Словомаг

СЛОВОМАГ


Разрешите представиться:

Вертинский Дмитрий Федорович.

Ваш покорный слуга - доктор лингвистики, редактор-составитель Большого Академического словаря современного городского и интернет- жаргона.

Охотник за лексемами.

Настигавший и приобщавший к своей коллекции крылатые словечки на великих стройках и полях сражений, в рублевских особняках и бедняцких хатах, на стогнах мегаполисов и деревенских улочках, в академических кабинетах и замызганных кафешках, в монастырях, воинских частях, воровских  малинах и альковах красоток…

Вживлявший новые слова себе под кожу, в живую плоть.

Питавшийся ими.

Отравлявшийся, болевший ими.

Живший ими, умиравший от них.

Но не умерший.


Нет, я еще не умер, и как в известном анекдоте про Брежнева, не возят по Москве вместо меня чучело.
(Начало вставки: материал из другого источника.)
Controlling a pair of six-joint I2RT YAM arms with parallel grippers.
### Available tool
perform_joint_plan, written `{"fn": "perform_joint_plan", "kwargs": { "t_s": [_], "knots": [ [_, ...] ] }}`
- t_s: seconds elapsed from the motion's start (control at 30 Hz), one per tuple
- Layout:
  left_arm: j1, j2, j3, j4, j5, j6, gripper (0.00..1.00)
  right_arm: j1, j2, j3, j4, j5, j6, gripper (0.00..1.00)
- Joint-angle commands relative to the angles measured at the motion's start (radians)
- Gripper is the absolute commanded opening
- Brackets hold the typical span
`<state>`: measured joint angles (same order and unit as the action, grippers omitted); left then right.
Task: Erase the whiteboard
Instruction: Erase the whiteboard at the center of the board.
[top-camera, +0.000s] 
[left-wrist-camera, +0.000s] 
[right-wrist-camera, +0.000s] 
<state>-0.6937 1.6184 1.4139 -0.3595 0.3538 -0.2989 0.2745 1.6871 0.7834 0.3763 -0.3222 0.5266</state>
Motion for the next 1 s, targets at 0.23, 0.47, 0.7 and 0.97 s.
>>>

Наоборот, вместо чучела возят  меня.

С Котельнической набережной, где обитаю, на Воробьевы горы, где преподаю, и обратно.

Вместо меня останется в мире чучело мое - четырехтомный словарь.

Хоть тушкой, хоть чучелком, лишь бы обрести бессмертие.


Всю жизнь приходится объяснять, что не родственник, нет, "тому самому" Вертинскому, который "в бананово-лимонном Сингапуре" и "ваши пальцы пахнут ладаном".

"И даже не однофамилец".

Хотя ариетки его люблю.

И даже предпочитаю.


Я мало кому известен.

Вернее, мало где.

Так сказать, широко известен в узких кругах.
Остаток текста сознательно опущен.